*YOUR GOAL*
Exact reproduction required: the lines below from the line with "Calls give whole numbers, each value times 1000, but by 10" to the line with "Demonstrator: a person", both ends included, and no others.

Items from a dataset:
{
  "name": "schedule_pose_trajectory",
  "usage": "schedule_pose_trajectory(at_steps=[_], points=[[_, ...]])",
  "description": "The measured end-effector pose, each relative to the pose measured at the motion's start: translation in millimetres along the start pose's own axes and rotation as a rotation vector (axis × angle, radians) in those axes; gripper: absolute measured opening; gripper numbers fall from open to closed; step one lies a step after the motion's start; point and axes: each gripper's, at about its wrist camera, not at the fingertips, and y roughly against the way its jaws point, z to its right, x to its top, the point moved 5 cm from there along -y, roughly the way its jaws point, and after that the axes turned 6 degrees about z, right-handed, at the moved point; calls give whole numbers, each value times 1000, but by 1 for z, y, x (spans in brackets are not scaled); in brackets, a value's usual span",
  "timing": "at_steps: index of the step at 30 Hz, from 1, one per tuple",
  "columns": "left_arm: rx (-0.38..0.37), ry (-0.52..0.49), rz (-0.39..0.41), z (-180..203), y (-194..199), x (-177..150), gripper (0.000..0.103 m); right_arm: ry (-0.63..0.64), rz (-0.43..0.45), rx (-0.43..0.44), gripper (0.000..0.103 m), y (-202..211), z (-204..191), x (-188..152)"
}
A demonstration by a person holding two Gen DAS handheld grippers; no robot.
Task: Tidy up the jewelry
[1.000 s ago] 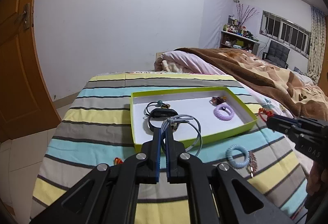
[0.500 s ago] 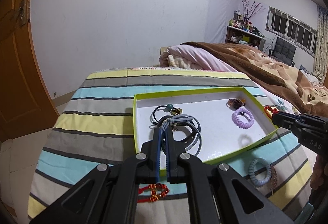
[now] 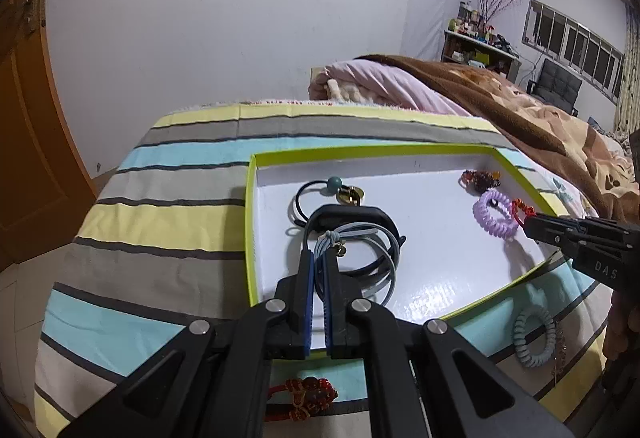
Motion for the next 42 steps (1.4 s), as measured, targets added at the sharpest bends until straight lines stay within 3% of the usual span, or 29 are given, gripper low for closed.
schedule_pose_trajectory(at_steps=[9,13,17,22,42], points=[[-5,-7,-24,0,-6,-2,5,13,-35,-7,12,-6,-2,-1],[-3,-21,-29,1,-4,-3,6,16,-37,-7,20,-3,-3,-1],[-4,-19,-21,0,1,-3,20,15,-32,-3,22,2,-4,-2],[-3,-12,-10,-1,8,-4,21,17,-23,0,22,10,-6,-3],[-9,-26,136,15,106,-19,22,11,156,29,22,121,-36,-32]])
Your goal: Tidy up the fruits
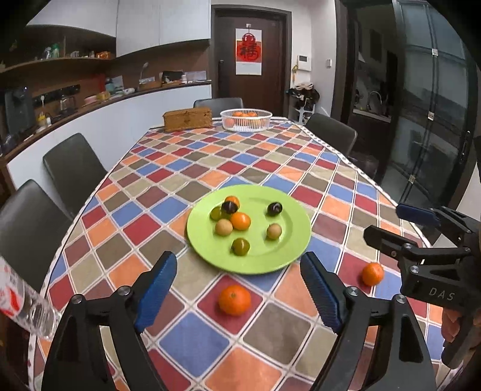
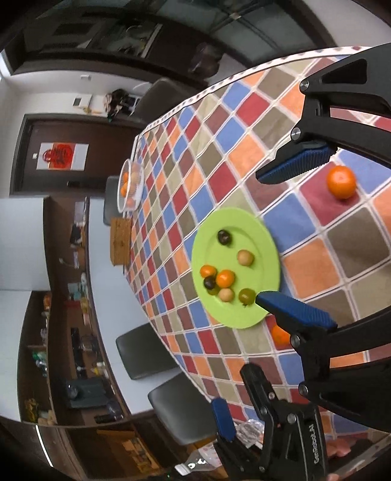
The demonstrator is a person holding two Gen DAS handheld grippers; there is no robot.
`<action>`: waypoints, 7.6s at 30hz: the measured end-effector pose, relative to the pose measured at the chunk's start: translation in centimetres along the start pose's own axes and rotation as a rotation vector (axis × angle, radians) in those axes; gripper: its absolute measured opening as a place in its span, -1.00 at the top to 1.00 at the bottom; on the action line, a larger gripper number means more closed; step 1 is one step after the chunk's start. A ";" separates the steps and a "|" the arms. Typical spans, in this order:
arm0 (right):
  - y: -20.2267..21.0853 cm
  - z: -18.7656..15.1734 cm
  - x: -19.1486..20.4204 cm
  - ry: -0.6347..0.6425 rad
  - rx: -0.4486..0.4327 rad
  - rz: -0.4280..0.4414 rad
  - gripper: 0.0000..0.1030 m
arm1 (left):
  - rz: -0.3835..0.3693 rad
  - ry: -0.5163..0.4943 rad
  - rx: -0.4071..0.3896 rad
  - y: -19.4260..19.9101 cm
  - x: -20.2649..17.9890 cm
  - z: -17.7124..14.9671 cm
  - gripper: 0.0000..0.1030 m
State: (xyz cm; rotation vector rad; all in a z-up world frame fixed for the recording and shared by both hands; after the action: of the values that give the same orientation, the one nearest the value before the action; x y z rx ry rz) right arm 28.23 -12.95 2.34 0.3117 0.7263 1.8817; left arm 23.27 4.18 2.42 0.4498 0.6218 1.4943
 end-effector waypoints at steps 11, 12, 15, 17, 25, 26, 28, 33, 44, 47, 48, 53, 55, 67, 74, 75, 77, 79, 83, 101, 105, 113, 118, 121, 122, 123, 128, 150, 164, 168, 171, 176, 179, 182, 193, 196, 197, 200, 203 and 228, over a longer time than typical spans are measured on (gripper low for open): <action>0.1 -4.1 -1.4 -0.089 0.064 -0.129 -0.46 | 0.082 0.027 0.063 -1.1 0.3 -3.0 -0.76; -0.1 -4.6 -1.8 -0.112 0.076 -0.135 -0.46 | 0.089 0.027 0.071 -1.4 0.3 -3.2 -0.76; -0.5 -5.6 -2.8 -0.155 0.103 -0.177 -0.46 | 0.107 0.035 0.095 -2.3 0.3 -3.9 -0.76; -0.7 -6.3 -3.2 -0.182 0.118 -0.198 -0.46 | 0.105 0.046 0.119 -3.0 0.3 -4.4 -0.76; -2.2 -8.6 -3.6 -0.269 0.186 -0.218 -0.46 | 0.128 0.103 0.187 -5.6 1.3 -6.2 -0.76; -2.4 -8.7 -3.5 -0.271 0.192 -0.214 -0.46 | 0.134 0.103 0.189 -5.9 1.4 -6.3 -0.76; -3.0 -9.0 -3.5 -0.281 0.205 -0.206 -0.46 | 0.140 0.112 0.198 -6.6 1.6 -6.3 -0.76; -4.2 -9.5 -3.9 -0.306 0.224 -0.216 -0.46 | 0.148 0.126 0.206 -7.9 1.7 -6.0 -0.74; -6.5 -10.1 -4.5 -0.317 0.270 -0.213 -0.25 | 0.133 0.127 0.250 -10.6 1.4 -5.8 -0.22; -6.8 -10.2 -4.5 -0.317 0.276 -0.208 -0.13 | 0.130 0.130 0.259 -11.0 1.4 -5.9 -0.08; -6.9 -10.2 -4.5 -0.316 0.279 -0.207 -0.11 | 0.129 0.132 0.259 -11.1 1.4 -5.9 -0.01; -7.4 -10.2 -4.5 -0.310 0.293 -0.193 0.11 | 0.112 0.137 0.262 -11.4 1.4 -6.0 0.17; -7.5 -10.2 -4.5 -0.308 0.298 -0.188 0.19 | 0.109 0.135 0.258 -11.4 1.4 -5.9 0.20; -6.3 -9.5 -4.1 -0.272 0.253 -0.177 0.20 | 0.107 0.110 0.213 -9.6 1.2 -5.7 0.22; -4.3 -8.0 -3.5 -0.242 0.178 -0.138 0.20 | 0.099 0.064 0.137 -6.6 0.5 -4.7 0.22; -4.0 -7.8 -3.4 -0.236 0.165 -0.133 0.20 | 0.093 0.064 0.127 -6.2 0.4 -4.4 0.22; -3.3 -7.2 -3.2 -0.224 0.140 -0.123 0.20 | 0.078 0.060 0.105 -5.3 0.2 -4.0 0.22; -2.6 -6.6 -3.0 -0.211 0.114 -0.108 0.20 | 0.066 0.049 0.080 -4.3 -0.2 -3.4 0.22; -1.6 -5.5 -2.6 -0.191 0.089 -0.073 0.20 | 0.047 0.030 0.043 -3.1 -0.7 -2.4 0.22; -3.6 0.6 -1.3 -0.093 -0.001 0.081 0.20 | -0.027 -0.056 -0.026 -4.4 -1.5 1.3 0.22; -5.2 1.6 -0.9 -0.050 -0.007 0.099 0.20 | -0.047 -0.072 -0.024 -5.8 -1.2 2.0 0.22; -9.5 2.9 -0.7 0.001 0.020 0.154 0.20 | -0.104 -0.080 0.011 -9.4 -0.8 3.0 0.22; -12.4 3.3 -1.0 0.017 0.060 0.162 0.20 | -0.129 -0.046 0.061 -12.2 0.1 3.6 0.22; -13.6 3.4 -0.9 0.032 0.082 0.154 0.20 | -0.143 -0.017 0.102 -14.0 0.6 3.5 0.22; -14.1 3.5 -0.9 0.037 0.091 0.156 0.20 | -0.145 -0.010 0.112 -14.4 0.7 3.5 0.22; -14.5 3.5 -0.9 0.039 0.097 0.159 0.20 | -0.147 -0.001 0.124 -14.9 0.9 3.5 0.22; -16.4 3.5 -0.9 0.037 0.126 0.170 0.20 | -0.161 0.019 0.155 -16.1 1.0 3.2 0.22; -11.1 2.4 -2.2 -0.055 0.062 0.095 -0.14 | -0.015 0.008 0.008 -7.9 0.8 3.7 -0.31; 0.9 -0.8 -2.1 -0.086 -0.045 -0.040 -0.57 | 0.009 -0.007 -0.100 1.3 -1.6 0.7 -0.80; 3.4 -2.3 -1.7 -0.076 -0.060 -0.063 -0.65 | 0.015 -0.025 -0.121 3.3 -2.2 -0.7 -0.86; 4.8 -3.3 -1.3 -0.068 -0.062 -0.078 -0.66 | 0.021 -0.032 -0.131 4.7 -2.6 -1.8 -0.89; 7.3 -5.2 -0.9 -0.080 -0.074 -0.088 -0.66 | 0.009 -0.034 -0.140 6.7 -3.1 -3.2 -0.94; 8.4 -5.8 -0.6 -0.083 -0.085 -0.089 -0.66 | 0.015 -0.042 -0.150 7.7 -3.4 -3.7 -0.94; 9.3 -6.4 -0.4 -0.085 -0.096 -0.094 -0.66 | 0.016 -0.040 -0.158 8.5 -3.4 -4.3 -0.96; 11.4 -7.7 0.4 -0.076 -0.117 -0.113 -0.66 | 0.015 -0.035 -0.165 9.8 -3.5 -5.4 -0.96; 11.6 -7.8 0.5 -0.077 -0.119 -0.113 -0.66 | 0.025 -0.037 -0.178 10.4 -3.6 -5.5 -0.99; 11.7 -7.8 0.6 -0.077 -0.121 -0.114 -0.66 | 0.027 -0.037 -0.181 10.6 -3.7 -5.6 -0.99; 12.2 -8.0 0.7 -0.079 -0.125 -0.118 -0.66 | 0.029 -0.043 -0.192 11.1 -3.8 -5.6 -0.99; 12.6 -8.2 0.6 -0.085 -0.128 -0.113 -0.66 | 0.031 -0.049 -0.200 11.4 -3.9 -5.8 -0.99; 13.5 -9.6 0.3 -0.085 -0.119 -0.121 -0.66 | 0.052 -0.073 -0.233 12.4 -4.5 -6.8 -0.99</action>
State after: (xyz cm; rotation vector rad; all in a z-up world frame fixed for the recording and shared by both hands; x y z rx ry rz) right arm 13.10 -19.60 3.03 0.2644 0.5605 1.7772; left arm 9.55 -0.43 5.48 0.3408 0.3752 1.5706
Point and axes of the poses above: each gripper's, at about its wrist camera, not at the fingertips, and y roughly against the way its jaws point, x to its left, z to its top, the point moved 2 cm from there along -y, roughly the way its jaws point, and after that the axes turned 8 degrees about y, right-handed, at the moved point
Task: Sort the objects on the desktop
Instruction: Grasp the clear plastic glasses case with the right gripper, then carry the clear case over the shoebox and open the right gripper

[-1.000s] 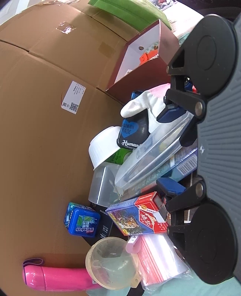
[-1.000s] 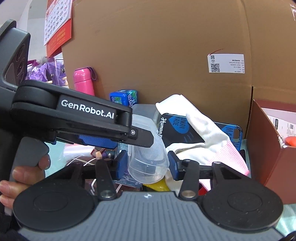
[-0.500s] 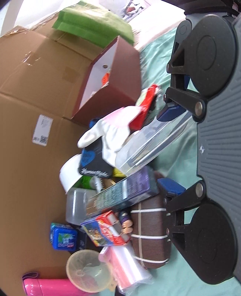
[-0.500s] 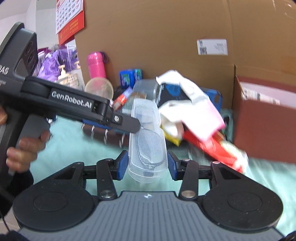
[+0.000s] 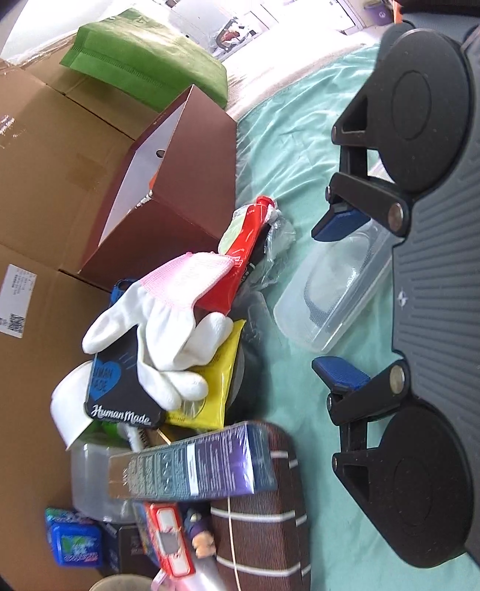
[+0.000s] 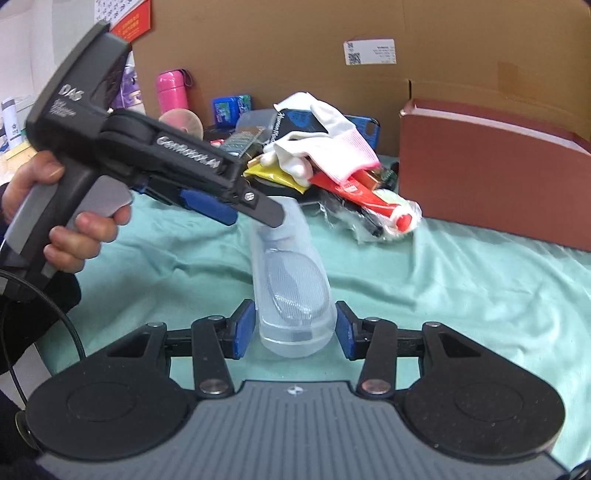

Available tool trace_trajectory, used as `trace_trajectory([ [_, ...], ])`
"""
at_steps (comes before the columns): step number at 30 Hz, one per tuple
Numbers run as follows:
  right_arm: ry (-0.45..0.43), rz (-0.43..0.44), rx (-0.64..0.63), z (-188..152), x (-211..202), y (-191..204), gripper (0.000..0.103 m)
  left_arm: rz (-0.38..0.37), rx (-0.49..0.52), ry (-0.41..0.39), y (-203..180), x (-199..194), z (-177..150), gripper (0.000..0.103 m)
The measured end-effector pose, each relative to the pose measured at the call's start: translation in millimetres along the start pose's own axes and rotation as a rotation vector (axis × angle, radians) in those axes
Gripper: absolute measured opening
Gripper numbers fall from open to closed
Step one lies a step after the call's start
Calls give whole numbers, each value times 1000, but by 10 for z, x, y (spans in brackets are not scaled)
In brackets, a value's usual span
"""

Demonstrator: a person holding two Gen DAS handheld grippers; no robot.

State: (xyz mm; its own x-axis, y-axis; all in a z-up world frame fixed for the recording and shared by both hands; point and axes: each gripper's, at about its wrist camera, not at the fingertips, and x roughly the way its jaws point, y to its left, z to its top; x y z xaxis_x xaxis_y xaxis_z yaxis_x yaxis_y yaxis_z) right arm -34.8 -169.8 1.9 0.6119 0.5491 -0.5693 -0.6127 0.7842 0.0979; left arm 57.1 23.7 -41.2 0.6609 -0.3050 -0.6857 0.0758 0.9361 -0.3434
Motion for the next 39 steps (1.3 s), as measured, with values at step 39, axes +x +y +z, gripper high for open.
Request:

*PROBLEM SOLUTION*
Calls give whole numbers, each value times 1000, but by 10 for z, x, y (spans in brackets are not scaled)
In brackets, a value's usual span
"""

Demonstrator: a person holding two Gen DAS handheld grippers; no robot.

The output requires no additions.